Search code examples
rdataframerecode

Create an "instance number" for each instance of a combination of variable levels


I need to count the instance number of each combination of variables, and turn that into a new variable. For example,

set.seed(2)
V1 <- sample(rep(c(1:3),10))
V2 <- rep_len(c("small", "large"),30)
temp <- cbind(V1,V2)

yields a dataframe whose first ten lines look like this:

       V1  V2     
 [1,] "3" "small"
 [2,] "3" "large"
 [3,] "3" "small"
 [4,] "1" "large"
 [5,] "2" "small"
 [6,] "2" "large"
 [7,] "1" "small"
 [8,] "3" "large"
 [9,] "3" "small"
[10,] "3" "large"

I need a new variable that is a count of how many times that combination of variables came up in the dataframe so far.
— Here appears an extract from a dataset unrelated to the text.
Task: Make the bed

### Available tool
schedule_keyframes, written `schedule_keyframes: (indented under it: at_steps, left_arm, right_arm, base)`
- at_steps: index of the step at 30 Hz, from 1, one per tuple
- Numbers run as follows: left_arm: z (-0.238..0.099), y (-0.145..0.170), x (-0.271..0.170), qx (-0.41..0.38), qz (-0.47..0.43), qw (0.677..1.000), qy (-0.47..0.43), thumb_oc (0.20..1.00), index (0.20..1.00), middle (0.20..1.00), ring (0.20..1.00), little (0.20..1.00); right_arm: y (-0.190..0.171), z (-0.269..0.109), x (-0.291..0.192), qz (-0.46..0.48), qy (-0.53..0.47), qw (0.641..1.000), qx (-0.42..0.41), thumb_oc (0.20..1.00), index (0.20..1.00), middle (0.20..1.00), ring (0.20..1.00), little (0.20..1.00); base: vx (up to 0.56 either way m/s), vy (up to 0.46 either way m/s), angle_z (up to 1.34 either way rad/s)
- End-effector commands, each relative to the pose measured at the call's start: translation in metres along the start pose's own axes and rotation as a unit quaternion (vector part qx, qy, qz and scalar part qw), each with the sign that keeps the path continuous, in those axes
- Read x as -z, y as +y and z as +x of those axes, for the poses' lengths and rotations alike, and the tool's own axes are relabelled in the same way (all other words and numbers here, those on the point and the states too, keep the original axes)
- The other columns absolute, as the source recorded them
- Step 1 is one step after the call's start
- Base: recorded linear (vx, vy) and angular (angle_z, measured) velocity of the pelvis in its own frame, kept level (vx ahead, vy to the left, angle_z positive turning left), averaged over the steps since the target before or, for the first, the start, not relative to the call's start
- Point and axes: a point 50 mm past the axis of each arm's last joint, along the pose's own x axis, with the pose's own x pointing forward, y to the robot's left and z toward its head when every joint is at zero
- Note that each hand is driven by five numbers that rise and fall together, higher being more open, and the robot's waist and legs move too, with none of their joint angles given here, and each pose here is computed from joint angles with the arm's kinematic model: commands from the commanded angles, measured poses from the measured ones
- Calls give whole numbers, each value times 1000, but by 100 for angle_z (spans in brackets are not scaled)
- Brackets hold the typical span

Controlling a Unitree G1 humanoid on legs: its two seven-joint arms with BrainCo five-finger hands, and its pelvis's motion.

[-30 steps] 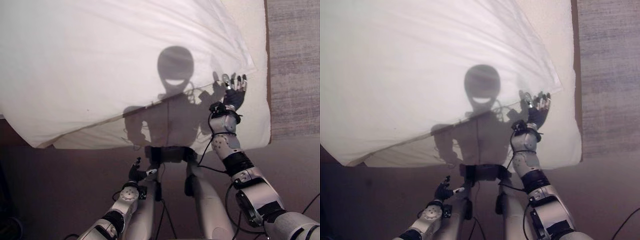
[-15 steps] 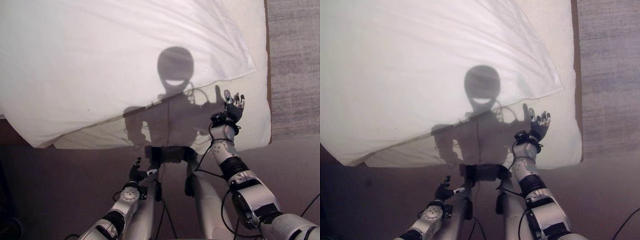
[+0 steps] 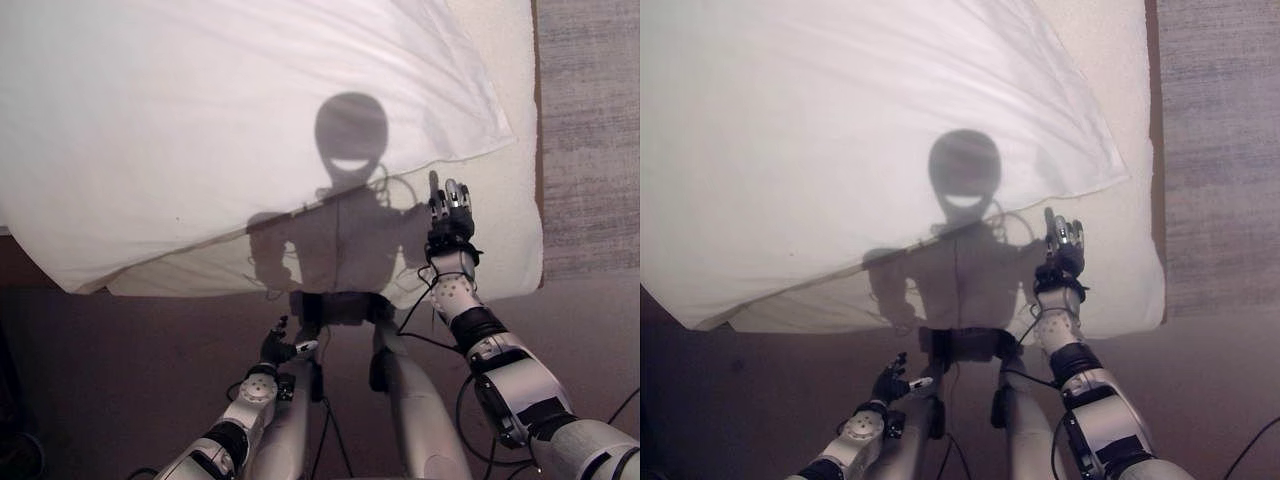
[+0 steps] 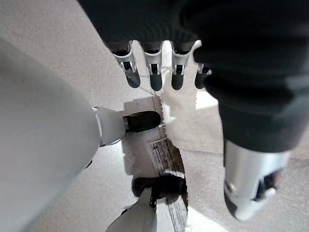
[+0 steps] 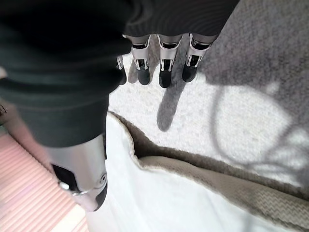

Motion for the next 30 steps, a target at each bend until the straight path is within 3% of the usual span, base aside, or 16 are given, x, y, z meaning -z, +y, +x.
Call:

The result should look something like:

       V1  V2      V3 
 [1,] "3" "small" "1"
 [2,] "3" "large" "1"
 [3,] "3" "small" "2"
 [4,] "1" "large" "1"
 [5,] "2" "small" "1"
 [6,] "2" "large" "1"
 [7,] "1" "small" "1"
 [8,] "3" "large" "2"
 [9,] "3" "small" "3"
[10,] "3" "large" "3"

What's an efficient way to do this? (I don't need them to be character vectors necessarily; I just need a general solution.)


Solution

  • We can group by 'V1', 'V2' after converting to data.frame and then create the new column as the sequence of rows with row_number()

    library(dplyr)
    as.data.frame(temp) %>%
          group_by(V1, V2) %>%
          mutate(V3 = row_number())
    

    data

    temp <- structure(list(V1 = c(3L, 3L, 3L, 1L, 2L, 2L, 1L, 3L, 3L, 3L), 
        V2 = c("small", "large", "small", "large", "small", "large", 
        "small", "large", "small", "large")), class = "data.frame", 
        row.names = c(NA, 
    -10L))